## The data
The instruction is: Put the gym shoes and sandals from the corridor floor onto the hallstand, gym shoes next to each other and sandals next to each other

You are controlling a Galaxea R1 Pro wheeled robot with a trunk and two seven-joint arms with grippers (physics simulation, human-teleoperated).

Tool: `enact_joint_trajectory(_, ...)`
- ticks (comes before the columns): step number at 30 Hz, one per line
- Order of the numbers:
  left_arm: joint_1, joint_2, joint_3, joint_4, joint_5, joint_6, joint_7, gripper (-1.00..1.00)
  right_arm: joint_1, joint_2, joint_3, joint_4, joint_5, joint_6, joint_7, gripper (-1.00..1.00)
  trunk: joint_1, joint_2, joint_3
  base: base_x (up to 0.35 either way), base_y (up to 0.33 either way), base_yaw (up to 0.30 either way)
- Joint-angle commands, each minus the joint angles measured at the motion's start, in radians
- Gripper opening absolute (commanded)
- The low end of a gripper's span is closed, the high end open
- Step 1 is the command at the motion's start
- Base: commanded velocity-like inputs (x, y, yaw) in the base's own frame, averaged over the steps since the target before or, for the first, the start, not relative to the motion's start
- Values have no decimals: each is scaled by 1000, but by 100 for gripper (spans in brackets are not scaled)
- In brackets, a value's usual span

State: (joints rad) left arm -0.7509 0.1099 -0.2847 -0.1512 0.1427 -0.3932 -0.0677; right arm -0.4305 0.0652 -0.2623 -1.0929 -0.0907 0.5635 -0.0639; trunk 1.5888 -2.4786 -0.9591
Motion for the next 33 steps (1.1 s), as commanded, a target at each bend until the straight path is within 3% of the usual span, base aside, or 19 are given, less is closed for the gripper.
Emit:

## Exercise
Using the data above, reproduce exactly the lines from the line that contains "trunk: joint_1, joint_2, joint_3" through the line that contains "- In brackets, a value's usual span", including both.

## Exercise solution
  trunk: joint_1, joint_2, joint_3
  base: base_x (up to 0.35 either way), base_y (up to 0.33 either way), base_yaw (up to 0.30 either way)
- Joint-angle commands, each minus the joint angles measured at the motion's start, in radians
- Gripper opening absolute (commanded)
- The low end of a gripper's span is closed, the high end open
- Step 1 is the command at the motion's start
- Base: commanded velocity-like inputs (x, y, yaw) in the base's own frame, averaged over the steps since the target before or, for the first, the start, not relative to the motion's start
- Values have no decimals: each is scaled by 1000, but by 100 for gripper (spans in brackets are not scaled)
- In brackets, a value's usual span

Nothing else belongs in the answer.